Hidden Markov model based extractors:  These can be either single
	field extractors or two level HMMs where the individual
	component models and how they are glued together is trained
	separately.  These models are trained automatically, but require tagged
	training data.
Description extractor: This does higher level NLP analysis of
	sentences (using a POS tagger and chunker) to find sentences
	that describe an object.  This might be a biography of a person,
	or a description of an animal.  This module is fixed: there is
	nothing to write or train (unless one wants to start to change
	its internal behavior).


There are some demonstrations of the stuff here which you can run (and several
    other classes have main() methods which exhibit their
    functionality):


NERGUI is a simple GUI front-end to the NER tagging
	components.
crf/NERGUI is a simple GUI front-end to the CRF-based NER tagging
	components.  This version only supports the CRF-based NER tagger.
demo/NERDemo is a simple class examplifying the programmatical use
of the CRF-based NER tagger.


Usage examples

0. Setup: For all of these examples except 3., you need to be
connected to the Internet, and for the application's web search module
to be
able to connect to search engines.  The web search
functionality is provided by the supplied edu.stanford.nlp.web
package.  How web search works is controlled
by a websearch.init file in your current directory (or if
      none is present, you will get search results from AltaVista).  If
      you are registered to use the GoogleAPI, you should probably edit
      this file so web queries can be done to Google using their SOAP
      interface.  Even if not, you can specify additional or different
      search engines to access in websearch.init.
      A copy of this file is supplied in the distribution.  The
DescExtractor in 4. also requires another init file so that
it can use the include part-of-speech tagger.
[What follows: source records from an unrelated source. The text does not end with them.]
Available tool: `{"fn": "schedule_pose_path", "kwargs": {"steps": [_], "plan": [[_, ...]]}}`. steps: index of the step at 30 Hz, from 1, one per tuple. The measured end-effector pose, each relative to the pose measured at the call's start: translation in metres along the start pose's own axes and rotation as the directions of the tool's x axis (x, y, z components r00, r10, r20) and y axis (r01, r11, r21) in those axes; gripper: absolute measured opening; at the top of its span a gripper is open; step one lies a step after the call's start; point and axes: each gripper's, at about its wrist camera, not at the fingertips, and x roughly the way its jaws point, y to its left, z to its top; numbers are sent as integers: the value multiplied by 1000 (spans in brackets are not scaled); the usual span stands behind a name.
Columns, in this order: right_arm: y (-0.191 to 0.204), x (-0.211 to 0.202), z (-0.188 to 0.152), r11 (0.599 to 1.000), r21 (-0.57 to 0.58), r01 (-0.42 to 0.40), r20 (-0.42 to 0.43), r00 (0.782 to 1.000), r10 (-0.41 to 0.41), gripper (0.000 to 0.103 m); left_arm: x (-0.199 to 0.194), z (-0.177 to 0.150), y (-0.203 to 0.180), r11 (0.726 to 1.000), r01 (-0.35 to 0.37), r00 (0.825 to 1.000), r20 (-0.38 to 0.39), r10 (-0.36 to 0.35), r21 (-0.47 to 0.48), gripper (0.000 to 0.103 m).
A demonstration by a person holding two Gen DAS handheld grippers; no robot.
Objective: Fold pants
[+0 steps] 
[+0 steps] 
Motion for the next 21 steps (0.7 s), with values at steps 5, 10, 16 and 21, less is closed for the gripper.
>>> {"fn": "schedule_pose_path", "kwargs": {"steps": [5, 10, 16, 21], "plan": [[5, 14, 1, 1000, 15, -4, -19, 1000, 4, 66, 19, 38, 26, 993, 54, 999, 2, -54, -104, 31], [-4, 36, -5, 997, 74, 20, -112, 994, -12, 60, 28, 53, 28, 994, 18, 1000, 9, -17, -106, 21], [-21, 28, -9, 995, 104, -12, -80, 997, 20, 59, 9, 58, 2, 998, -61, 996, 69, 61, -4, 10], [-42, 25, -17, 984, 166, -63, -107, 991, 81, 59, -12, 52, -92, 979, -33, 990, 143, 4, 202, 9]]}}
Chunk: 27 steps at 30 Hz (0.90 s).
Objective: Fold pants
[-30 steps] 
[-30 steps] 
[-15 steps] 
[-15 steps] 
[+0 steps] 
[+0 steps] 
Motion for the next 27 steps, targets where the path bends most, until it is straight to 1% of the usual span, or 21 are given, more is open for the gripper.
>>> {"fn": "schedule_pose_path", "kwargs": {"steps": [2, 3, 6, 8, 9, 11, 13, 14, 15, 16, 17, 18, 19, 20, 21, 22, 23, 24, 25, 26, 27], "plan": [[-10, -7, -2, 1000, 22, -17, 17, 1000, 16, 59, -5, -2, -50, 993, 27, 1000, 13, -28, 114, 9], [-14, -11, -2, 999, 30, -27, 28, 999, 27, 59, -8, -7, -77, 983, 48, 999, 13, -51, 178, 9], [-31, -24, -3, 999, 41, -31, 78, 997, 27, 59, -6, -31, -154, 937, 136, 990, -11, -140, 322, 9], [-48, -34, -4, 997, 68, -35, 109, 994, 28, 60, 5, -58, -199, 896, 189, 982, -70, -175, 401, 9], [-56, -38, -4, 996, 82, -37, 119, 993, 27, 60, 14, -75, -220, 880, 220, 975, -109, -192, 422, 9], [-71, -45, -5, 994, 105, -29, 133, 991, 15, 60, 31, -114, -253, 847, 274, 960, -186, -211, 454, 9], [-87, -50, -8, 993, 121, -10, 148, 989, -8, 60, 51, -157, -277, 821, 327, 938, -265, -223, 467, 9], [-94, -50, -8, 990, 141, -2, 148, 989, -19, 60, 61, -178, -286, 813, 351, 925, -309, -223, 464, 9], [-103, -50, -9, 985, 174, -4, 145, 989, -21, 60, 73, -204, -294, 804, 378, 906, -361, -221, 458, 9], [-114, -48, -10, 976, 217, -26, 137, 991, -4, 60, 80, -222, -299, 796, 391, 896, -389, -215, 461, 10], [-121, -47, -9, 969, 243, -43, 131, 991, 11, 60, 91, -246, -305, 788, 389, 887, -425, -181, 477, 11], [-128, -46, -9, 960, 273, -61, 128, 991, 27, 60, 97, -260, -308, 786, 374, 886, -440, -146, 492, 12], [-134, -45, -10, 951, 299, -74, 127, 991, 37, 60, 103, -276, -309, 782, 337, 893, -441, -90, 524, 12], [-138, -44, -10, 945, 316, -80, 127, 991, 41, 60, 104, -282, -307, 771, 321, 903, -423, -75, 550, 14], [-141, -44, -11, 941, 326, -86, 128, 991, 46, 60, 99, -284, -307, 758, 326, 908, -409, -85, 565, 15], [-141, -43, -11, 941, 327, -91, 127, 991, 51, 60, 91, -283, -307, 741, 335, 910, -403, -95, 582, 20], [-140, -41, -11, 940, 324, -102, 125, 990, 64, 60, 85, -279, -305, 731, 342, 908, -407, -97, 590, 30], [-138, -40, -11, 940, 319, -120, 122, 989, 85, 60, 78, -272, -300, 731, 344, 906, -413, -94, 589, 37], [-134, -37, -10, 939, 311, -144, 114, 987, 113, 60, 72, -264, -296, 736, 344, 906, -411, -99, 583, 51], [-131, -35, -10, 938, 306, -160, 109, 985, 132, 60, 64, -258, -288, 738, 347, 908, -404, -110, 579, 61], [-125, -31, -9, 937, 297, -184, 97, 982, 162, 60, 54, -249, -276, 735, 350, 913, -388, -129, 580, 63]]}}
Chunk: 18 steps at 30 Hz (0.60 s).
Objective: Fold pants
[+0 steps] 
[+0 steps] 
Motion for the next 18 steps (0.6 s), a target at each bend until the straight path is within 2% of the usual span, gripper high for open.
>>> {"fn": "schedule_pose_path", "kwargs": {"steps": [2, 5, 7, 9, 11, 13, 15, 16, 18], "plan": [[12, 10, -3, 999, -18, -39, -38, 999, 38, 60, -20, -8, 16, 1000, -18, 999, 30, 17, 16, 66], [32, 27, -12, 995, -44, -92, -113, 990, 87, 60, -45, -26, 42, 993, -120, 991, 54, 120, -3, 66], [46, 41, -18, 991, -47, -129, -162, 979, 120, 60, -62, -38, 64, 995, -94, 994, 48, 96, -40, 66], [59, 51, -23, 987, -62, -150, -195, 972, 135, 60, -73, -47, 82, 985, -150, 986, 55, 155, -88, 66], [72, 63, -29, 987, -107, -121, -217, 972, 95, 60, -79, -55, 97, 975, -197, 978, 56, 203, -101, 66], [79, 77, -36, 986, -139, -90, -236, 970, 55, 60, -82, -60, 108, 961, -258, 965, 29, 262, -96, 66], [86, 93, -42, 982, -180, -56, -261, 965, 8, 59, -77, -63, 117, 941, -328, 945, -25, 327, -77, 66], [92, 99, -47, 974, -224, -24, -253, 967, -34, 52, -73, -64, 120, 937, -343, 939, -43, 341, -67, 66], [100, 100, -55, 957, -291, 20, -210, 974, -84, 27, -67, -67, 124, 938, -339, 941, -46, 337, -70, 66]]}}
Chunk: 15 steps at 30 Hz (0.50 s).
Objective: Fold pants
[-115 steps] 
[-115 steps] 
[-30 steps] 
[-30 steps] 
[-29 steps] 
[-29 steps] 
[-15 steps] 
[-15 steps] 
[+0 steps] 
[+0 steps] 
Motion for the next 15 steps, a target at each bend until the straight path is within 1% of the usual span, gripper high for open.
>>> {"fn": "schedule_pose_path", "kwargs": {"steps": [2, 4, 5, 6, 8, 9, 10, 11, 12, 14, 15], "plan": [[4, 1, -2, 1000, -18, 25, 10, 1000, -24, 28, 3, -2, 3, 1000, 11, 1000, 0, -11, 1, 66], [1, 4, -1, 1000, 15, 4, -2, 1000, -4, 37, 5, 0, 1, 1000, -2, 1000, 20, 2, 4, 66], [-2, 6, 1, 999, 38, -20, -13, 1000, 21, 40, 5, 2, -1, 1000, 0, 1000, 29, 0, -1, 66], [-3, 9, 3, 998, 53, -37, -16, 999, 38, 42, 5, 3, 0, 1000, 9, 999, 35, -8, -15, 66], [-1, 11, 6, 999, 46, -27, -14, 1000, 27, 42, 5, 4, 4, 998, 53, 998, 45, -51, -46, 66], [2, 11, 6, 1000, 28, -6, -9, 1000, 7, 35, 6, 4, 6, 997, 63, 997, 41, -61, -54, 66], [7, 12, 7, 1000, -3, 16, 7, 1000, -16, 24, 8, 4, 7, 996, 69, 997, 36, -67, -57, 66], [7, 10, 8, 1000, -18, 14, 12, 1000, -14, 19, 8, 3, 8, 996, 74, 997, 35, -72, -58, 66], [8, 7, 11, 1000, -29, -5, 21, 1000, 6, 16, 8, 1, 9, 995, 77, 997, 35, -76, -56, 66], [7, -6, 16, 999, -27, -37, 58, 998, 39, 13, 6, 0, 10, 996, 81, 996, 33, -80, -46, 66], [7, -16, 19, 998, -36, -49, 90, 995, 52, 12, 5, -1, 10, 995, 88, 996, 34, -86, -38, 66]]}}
1. Corporate Contact Information.  This illustrates simple information
extraction from a web page.
Using the included
      ExtractDemo.bat or by hand run:
java edu.stanford.nlp.ie.ExtractDemo


Select as Extractor Directory the folder:
serialized-extractors/companycontact
Select as an Ontology the one in
serialized-extractors/companycontact/Corporation-Information.kaon

Enter Corporation as the Concept to extract.
You can then do various searches:

You can enter a URL, click Extract, and look at the results:

http://www.ziatech.com/
http://www.cs.stanford.edu/
http://www.ananova.com/business/story/sm_635565.html

The components will work reasonably well on clean-ish text pages like
    this.  They work even better on text such as newswire or press
releases, as one can demonstrate either over the web or using the
    command line extractor
You can do a search for a term and get extraction from the top
search hits, by entering a term in the "Search for words" box and
	    pressing "Extract":

Audiovox Corporation

Extraction is done over a number of pages from a search engine, and the
	    results from each are shown.  Typically some of these pages
	    will have suitable content to extract, and some just won't.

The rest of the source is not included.